About this task: Locate the word "white" in the data below, then copy every line that holds it.

Recorded data:
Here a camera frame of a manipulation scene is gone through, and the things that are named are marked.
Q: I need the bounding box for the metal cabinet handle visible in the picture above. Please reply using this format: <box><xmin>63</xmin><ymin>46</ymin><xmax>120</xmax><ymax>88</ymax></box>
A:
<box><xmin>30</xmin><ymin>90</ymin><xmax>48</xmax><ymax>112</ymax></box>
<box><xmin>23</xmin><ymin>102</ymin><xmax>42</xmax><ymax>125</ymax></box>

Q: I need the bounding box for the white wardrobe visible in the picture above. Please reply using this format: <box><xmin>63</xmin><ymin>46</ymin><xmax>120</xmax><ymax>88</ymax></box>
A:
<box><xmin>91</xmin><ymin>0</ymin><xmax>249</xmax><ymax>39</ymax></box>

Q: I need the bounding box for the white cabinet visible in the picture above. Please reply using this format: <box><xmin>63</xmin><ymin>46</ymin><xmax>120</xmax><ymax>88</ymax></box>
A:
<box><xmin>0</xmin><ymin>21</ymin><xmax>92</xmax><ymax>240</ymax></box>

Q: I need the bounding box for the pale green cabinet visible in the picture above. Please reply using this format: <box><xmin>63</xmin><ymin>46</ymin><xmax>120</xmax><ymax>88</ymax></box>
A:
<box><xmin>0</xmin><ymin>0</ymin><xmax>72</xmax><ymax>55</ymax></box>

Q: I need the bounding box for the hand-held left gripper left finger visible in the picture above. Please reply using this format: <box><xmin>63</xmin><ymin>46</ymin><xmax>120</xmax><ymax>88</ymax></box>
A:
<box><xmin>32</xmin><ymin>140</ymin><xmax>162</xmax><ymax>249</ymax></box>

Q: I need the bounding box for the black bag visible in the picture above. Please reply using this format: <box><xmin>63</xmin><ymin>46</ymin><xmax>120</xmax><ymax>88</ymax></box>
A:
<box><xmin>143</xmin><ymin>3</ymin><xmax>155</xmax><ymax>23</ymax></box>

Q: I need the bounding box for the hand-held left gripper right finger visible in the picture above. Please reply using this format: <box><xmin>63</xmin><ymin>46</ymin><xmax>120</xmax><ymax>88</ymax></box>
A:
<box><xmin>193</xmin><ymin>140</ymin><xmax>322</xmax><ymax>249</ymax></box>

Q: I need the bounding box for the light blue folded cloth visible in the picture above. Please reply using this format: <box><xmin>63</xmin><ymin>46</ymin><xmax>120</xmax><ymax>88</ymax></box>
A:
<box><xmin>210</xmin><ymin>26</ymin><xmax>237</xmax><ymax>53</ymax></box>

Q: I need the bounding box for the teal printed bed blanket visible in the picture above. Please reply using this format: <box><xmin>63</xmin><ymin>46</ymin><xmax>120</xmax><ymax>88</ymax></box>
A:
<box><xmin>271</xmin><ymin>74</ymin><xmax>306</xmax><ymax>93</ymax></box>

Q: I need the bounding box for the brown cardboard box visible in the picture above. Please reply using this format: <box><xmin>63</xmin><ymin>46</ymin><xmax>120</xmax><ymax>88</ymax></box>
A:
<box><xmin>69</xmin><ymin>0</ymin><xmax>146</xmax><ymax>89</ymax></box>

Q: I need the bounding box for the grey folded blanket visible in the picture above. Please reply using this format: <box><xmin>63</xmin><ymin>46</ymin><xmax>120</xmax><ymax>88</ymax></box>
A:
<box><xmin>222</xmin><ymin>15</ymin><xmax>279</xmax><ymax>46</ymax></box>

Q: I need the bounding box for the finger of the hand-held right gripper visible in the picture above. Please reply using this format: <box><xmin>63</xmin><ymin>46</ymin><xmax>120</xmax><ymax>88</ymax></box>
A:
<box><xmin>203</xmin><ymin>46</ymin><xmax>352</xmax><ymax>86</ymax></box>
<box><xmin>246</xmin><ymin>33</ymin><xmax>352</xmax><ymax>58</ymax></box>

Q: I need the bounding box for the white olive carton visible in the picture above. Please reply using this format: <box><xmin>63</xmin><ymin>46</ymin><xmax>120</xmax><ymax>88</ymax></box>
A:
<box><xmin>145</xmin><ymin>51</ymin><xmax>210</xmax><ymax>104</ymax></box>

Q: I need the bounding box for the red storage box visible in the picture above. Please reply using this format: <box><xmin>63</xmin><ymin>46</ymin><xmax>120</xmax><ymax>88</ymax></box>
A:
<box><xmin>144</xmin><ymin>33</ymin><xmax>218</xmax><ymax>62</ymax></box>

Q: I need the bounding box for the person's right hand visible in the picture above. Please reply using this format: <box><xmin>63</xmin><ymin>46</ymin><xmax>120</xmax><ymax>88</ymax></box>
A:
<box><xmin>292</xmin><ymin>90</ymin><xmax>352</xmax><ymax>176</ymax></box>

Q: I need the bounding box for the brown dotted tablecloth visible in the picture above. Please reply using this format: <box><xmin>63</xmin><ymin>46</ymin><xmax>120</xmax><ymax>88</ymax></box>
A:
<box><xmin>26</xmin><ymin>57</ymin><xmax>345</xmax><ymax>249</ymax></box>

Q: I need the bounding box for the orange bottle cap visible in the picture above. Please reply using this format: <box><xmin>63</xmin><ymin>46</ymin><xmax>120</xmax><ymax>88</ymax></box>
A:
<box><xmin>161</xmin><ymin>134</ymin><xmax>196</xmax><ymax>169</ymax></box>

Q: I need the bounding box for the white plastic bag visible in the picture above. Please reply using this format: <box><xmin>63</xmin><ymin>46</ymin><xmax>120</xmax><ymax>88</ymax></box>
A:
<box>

Reply:
Q: I need the bounding box for the white wardrobe visible in the picture above. Please reply using this format: <box><xmin>63</xmin><ymin>46</ymin><xmax>120</xmax><ymax>88</ymax></box>
Q: I need the bounding box for the white cabinet visible in the picture above. Please reply using this format: <box><xmin>63</xmin><ymin>46</ymin><xmax>120</xmax><ymax>88</ymax></box>
Q: I need the bounding box for the white olive carton visible in the picture above. Please reply using this format: <box><xmin>63</xmin><ymin>46</ymin><xmax>120</xmax><ymax>88</ymax></box>
Q: I need the bounding box for the white plastic bag visible in the picture above. Please reply using this format: <box><xmin>63</xmin><ymin>46</ymin><xmax>120</xmax><ymax>88</ymax></box>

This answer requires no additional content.